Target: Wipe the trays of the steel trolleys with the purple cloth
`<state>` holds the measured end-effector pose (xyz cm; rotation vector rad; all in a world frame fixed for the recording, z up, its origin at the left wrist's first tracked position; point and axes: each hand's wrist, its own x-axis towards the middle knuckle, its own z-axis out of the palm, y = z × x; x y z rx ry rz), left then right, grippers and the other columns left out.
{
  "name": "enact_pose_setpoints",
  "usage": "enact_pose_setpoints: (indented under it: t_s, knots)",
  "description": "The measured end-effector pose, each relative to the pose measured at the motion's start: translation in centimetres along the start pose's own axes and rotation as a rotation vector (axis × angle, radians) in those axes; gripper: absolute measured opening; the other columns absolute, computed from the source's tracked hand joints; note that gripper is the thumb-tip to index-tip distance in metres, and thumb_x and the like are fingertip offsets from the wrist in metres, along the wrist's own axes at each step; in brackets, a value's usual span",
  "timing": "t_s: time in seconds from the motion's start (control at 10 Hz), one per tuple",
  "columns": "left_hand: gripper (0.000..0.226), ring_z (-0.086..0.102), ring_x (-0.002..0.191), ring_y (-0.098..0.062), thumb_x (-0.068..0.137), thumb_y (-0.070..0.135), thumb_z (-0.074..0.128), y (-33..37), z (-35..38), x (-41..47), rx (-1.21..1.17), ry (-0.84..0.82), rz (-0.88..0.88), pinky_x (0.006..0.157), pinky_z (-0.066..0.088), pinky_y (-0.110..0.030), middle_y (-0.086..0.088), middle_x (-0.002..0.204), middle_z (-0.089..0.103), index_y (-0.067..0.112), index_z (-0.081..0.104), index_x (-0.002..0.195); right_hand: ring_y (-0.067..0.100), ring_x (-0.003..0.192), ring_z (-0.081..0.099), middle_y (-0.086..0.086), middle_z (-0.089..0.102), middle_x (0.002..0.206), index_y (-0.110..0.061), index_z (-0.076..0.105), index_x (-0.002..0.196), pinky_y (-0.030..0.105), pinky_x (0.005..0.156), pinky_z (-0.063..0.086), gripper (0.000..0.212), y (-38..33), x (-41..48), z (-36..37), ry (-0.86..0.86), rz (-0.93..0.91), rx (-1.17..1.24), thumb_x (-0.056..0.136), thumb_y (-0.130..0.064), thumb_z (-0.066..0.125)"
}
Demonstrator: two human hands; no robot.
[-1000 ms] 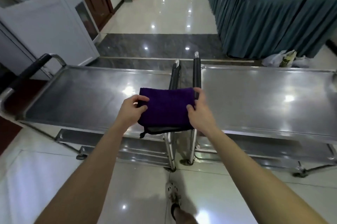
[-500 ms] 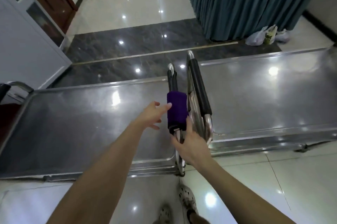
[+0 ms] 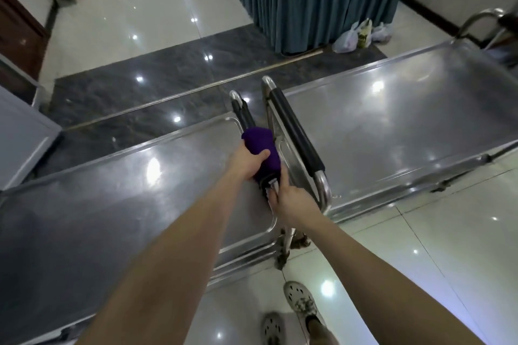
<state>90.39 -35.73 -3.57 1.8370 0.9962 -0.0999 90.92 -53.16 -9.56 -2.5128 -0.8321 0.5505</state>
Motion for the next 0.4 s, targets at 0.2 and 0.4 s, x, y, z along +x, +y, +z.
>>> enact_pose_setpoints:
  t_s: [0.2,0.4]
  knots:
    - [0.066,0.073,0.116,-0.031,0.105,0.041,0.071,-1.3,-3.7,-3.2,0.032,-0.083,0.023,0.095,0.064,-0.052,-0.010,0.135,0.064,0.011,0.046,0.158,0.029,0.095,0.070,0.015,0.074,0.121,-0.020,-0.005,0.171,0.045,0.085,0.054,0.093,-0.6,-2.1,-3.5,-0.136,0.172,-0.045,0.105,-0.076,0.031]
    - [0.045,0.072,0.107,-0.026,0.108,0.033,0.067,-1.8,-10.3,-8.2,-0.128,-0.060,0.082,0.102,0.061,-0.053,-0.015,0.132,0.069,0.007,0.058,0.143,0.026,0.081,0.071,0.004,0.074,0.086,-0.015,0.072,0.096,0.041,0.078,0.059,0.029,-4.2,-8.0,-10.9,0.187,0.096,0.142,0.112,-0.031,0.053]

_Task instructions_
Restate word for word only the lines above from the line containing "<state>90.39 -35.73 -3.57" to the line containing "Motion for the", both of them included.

_Answer for this exercise_
<state>90.39 -35.73 -3.57 1.8370 0.9962 -0.0999 90.92 -53.16 -9.56 -2.5128 -0.8321 0.5505</state>
Motion for the next 0.4 s, targets at 0.2 and 0.4 s, x, y, z along +x, +y, +z.

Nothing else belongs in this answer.